Fuori Tg - Fuori pagina

di Maria Rosaria De Medici

  • burroDopo decenni di raccomandazioni da parte dei dietologi e di altri medici sulla pericolosità di alcuni grassi saturi, si viene a sapere che non sono loro i responsabili delle malattie cardiologiche. Ora, tra lo studio scientifico – pubblicato nel 2014 – e le conseguenze pratiche, si sa, ce ne corre…

    Se provate a chiedere in giro, scoprirete che ancora in tanti pensano che il burro fa male.

    In realtà la dose di 15 grammi circa al giorno, magari crudo su un po’ di pane al mattino, oppure cotto, magari insieme a un uovo, è ricca di vitamina D e di altri elementi che aiutano a rinforzare il nostro scheletro. Quindi anche il colesterolo contenuto in pochi grammi di burro è necessario al nostro organismo.

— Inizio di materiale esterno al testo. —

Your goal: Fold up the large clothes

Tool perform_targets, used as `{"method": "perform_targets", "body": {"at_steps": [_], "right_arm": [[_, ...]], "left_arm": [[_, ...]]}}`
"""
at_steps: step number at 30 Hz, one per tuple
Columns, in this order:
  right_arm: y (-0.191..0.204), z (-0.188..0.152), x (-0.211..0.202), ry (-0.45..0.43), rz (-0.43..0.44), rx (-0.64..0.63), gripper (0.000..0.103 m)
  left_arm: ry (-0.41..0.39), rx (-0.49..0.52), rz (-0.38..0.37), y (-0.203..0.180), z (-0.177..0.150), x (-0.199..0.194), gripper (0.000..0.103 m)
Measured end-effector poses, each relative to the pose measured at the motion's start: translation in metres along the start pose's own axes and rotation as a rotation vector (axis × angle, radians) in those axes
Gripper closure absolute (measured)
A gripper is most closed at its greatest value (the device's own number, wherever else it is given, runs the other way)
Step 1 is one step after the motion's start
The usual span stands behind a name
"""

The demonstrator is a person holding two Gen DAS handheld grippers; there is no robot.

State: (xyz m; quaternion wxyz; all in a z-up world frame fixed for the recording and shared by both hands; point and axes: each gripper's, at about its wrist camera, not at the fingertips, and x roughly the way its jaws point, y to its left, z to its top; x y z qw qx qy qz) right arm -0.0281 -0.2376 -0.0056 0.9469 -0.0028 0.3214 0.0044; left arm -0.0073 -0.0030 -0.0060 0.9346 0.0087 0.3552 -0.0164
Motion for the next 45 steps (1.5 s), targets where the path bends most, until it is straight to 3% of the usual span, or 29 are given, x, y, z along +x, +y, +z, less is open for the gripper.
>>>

    A partire da questa piccola rivoluzione, e sempre senza esagerare, possiamo scegliere quello che ci fa meglio, nel senso di preferire un burro di alta qualità, biologico, da allevamenti di mucche da pascolo cresciute appositamente per questa produzione. In Italia siamo ancora ai primi passi, ma abbiamo le nostre nicchie di eccellenza. Francia e Danimarca le producono da anni.